Security has been beefed up in places in Dhaka and Chittagong, some 242 km southeast of the capital city. The tribunal indicted him on April 4, 2012.
The lawyer alleged that the prosecution witnesses gave a false deposition against his client. His father was also a former speaker of Pakistan and served as an acting president several times.
Salauddin Quader Chowdhury was a lawmaker and minister in General Hussain Mohammad Ershad’s government in the 1980s.
In 1996, Chowdhury and his National Democratic Party took part in the then opposition Bangladesh Awami League party-led movement against the then BNP government that saw the introduction of non- party caretaker government for holding parliamentary polls. He was later elected as the region’s representative to parliament six times.

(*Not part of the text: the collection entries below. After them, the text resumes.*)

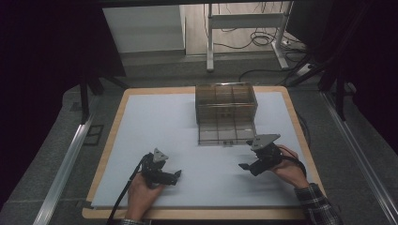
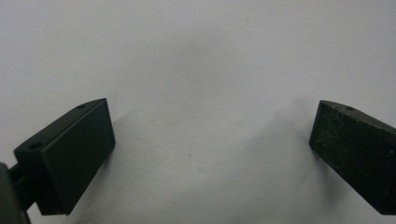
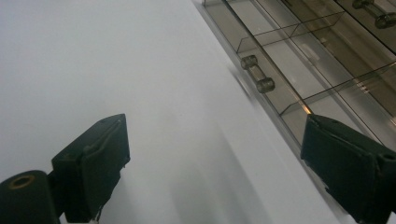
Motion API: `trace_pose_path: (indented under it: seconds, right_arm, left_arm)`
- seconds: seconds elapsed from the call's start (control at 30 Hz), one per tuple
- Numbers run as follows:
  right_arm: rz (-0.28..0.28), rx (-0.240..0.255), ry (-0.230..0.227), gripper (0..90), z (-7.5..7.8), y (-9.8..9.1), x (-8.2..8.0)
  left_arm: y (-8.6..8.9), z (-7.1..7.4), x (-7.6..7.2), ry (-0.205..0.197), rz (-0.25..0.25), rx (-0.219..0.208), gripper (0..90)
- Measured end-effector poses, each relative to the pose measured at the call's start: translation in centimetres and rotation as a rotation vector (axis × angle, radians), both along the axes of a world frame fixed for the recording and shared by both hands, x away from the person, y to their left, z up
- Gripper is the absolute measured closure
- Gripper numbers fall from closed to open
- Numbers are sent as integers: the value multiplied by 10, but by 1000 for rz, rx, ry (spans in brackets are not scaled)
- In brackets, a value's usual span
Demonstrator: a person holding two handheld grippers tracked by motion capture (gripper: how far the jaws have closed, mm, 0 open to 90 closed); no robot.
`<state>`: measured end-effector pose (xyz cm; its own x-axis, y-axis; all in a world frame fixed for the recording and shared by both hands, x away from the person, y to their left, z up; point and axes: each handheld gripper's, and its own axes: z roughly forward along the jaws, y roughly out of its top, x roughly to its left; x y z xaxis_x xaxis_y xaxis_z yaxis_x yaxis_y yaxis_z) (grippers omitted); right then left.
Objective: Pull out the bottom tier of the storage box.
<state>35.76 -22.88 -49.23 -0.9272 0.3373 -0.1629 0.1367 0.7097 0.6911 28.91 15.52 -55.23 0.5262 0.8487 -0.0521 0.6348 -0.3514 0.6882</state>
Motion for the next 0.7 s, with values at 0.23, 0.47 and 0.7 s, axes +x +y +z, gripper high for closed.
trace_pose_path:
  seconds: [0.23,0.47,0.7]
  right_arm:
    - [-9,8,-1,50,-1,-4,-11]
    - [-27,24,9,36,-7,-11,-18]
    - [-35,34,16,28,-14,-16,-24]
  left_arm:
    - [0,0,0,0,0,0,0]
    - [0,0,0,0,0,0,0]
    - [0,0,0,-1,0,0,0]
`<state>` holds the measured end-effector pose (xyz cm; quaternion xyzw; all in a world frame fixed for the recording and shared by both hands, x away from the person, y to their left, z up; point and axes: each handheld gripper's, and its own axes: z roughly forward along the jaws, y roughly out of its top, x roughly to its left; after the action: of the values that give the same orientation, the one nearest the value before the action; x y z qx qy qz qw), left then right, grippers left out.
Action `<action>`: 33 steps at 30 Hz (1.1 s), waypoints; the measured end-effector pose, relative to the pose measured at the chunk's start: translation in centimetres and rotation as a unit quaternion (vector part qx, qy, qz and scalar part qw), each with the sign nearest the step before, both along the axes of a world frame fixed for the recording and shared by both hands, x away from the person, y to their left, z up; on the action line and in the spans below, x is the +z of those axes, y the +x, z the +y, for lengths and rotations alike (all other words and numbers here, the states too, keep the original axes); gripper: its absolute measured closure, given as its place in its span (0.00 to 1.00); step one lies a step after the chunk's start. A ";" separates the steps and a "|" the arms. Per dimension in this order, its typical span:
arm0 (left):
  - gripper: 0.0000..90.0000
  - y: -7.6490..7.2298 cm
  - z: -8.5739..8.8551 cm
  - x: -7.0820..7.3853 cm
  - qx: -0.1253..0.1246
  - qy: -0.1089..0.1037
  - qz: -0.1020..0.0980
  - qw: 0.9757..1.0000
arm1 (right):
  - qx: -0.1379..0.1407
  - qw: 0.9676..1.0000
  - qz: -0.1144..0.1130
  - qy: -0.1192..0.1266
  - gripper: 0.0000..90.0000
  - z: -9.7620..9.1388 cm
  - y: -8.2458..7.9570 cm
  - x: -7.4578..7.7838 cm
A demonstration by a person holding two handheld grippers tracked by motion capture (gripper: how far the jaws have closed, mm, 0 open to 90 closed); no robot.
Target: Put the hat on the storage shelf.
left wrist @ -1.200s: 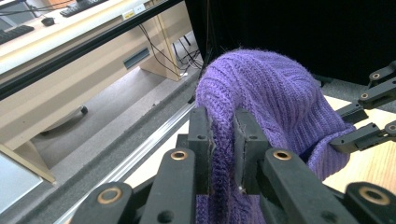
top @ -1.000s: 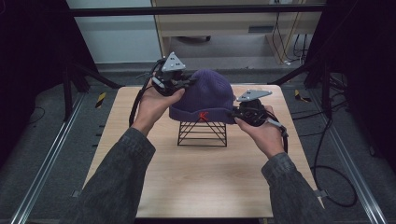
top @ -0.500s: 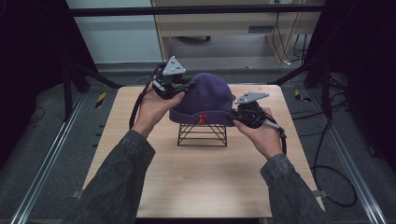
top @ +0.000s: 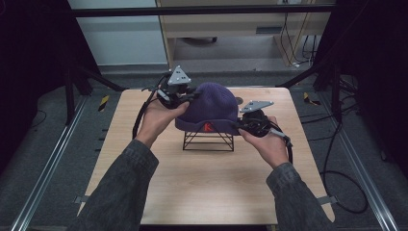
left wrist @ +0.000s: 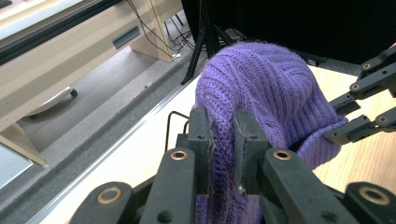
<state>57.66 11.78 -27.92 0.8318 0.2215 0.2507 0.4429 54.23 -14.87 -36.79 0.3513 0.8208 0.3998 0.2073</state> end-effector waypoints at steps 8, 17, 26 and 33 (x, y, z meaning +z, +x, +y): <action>0.87 0.0 0.0 -0.7 0.000 0.002 0.004 1.000 | 0.000 1.000 0.006 -0.003 0.78 0.1 -0.2 -0.8; 0.87 -0.1 -0.1 -1.1 -0.002 0.007 0.008 1.000 | -0.001 1.000 0.011 -0.005 0.78 0.0 0.0 -1.3; 0.87 -0.1 -0.1 -1.5 -0.004 0.017 0.011 1.000 | -0.002 1.000 0.019 -0.007 0.78 0.1 0.1 -2.1; 0.88 0.1 0.2 -2.9 0.000 0.019 0.022 1.000 | -0.002 0.999 0.027 -0.022 0.78 0.2 0.4 -2.9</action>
<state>57.72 11.94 -30.81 0.8454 0.2260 0.2365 0.4223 54.62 -14.67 -39.67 0.3591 0.8339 0.3717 0.1936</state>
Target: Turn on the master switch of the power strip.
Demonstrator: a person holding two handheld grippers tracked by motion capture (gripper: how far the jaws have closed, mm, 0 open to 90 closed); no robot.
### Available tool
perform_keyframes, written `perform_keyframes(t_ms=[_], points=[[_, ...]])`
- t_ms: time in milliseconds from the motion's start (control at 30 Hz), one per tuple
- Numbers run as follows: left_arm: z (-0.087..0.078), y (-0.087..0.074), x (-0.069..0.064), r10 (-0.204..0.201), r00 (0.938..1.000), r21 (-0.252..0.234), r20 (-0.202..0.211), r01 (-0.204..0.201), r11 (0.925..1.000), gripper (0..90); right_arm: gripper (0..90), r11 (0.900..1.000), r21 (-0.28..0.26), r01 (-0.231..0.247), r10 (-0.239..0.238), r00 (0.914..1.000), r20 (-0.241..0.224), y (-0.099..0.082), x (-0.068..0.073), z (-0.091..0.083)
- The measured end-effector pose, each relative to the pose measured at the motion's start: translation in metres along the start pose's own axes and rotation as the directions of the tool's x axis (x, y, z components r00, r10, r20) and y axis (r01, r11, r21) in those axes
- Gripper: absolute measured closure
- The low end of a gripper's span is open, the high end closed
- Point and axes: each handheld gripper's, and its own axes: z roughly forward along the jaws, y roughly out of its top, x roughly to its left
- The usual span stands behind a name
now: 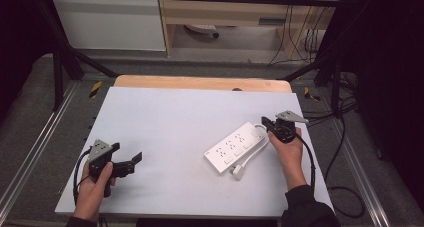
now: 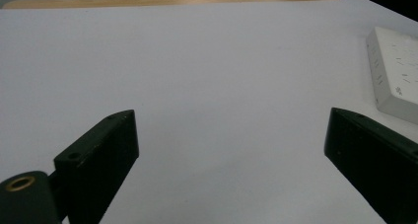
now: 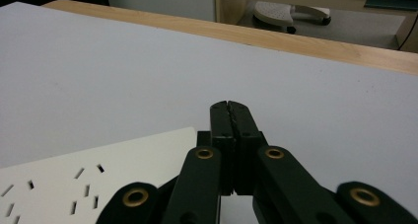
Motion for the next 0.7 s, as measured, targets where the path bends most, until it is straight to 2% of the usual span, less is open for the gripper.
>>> perform_keyframes(t_ms=[100,367,567,700], points=[[-0.001,-0.0005,0.0011,-0.012,0.9999,0.0,-0.01,0.012,0.9999,6.4,90.0,0.9999,-0.009,-0.005,0.005,1.0,-0.001,-0.0011,-0.0006,-0.001],[-0.0022,-0.0006,0.002,-0.012,0.9999,0.002,-0.012,0.012,0.9999,6.5,90.0,0.9994,-0.01,-0.033,0.033,0.9995,-0.002,-0.006,-0.0051,-0.0087],[-0.0025,-0.0009,0.0012,-0.007,0.9999,0.006,-0.011,0.007,1.0,6.5,90.0,0.9997,-0.003,-0.023,0.023,0.9997,-0.009,-0.0072,-0.0026,-0.0087],[-0.0016,-0.0005,0.0016,-0.008,0.9998,0.003,-0.017,0.008,1.0,6.6,90.0,0.9998,0.02,-0.004,0.005,0.9999,-0.016,-0.0092,0.0014,-0.0057]])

Bangladesh has already executed two of the death sentences for Abdul Quader Molla and Mohammad Kamaruzzaman, leaders of the Jamaat-e-Islami party. Sarker said: “We are happy with the court’s decision”.
Jamaat-e-Islami is the third largest political party in Bangladesh but most of its membership were allegedly militia commanders accused of committing war crimes and have been sentenced to death. It is estimated that almost 3 million people were killed in the nine-month Bangladesh Liberation War that ended in December 1971.
After the partition of India in 1947 and until 1971, Bangladesh was known as East Pakistan.
Prime Minister Sheikh Hasina set up the tribunal in 2010 to punish the collaborators.